Les outils digitaux sont au service de la formation, quand ils apportent une plus-value uniquement. Comme je l’ai dit plus tôt, la valeur fondamentale d’une formation c’est son accompagnement. Et, sans accompagnement, même si l’on met des outils performants aux mains des apprenants, ou au service de la formation, cette dernière s’avère inefficace.

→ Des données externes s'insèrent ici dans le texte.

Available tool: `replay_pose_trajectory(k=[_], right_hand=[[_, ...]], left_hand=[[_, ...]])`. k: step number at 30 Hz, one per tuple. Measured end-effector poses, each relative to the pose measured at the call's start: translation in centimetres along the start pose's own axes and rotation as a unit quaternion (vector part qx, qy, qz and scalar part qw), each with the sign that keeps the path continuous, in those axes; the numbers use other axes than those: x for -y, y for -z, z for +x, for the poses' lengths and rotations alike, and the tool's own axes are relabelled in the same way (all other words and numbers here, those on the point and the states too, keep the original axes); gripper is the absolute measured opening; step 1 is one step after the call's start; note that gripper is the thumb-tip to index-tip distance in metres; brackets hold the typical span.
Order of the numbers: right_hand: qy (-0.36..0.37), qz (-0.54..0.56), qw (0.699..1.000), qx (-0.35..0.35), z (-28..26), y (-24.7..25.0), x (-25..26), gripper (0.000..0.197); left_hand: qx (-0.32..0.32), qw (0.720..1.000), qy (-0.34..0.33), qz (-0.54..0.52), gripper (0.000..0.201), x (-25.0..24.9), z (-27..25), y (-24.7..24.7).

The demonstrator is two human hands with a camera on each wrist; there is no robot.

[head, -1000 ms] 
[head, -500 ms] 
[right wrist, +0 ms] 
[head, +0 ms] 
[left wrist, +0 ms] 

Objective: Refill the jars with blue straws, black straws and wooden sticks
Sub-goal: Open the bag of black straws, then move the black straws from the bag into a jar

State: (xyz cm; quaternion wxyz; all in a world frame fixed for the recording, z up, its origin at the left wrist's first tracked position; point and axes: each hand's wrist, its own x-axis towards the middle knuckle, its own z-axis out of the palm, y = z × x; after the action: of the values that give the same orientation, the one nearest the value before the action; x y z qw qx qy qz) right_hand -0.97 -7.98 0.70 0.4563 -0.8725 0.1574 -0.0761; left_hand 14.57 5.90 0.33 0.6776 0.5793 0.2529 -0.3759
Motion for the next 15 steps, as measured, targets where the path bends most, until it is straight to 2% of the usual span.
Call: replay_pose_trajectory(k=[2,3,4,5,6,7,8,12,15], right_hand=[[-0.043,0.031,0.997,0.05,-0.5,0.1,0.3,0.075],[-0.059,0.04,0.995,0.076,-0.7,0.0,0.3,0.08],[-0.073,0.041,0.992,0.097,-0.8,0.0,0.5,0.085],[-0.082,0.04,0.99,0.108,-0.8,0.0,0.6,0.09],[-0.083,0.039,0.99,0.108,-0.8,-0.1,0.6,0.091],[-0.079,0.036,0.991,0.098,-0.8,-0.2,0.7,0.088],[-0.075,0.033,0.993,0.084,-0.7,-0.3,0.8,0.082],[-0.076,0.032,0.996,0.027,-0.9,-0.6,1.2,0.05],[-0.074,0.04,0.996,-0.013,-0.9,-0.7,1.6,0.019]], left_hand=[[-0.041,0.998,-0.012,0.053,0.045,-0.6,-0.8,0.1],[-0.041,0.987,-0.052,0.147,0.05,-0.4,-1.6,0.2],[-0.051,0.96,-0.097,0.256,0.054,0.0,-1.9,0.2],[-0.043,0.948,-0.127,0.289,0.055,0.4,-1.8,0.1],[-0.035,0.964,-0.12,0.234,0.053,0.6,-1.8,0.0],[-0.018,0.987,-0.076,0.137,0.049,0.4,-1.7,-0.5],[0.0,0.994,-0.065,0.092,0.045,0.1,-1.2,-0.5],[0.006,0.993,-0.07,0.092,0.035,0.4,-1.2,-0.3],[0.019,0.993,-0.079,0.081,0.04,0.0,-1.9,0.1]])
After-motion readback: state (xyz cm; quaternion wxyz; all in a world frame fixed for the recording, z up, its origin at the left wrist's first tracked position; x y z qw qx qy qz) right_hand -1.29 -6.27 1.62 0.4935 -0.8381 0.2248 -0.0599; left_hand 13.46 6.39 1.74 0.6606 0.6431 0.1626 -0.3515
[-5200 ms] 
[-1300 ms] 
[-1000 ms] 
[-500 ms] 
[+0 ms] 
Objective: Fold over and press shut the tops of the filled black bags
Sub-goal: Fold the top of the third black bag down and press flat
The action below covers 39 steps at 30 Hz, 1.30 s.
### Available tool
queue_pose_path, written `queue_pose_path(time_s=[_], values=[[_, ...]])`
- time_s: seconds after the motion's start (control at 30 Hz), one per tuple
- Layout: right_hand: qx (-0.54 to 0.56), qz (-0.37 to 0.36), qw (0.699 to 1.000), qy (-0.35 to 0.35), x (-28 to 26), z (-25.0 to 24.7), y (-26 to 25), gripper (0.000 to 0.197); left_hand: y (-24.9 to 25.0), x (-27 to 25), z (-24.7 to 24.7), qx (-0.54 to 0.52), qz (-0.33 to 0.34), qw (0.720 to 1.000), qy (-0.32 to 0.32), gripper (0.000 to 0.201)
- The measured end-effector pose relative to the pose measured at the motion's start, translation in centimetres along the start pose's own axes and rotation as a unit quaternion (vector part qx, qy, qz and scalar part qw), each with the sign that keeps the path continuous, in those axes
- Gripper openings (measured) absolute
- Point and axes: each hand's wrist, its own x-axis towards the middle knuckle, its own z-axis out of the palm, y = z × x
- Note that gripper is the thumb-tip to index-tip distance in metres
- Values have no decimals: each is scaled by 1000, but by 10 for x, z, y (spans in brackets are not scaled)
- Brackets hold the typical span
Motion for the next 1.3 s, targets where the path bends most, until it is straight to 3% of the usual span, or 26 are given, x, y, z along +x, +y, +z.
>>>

Mais si l’ingénierie est bien réalisée, alors les outils numériques sont d’une redoutable efficacité, par exemple pour renforcer l’accompagnement. Parmi les outils qui sont intéressants, je citerai la classe virtuelle. Qui renforce l’accompagnement en formation, qui permet des moments d’échanges très forts du point de vue de la relation qui se crée entre les participants. Mais, même cet outil, n’est d’aucune valeur sans la volonté de créer du lien, d’accompagner. Et la scénarisation d’une modalité de cours en classe virtuelle doit être rigoureuse pour être efficace.

Et puis, cette modalité va dans le sens de ce que j’ai cité plus haut en proposant d’aider les apprenants à trouver les bonnes stratégies d’apprentissages. On propose par exemple des apprentissages collaboratifs, sur des sujets communs, pour lesquelles on a auparavant défini l’intérêt des apprenants pour le sens qu’ils leur donnent. Puis, on leur demande de se pencher sur le problème, ou de coconstruire une production, en collaborant ou en coopérant. Enfin, la classe virtuelle va intervenir à des étapes clés, et servir de phase de remédiation après des commentaires réalisés par le formateur. Ainsi, on favorise la métacognition, on modifie les représentations du groupe et on favorise la remédiation. Voici donc une des modalités que je propose régulièrement dans mes formations.

Les outils digitaux peuvent également être d’une grande aide pour favoriser les activités collaboratives, ou encore l’évaluation par les pairs. 

En conclusion, vous estimez que les outils sont indispensables pour rendre une formation efficace ?

Pas du tout ! Une formation est avant une affaire de relations humaines. L’homme est un être social et il a besoin de collaborer pour apprendre. Donc, la formation c’est d’abord une rencontre entre un apprenant, avec d’autres apprenants et un formateur. Mais, c’est la posture de ce dernier qui doit évoluer, car il n’est plus le sachant, celui qui détient la connaissance, l’expertise, et qui la transmet à grand renfort d’anecdotes. Le formateur devient un accompagnateur plutôt qu’un passeur, il devient un guide vers les connaissances qui sont désormais disponibles sur les réseaux, à la portée de tous.

Une fois encore, les outils permettent un accès facile à la connaissance, mais c’est bien le formateur qui invite les apprenants à l’acquérir, l’analyser, la critiquer, pour mieux la comprendre et l’utiliser. Si on laisse un apprenant apprendre seul devant des vidéos par exemple, l’ancrage mnésique sera naturellement faible. Mais si le formateur propose ces mêmes vidéos avec pour objectif de trouver des réponses à certaines questions permettant de résoudre leur problème, alors elles seront efficaces.

Les outils sont donc intéressants, nous font gagner du temps. Mais les outils ne sont que des moyens à disposition de la formation et rien de plus.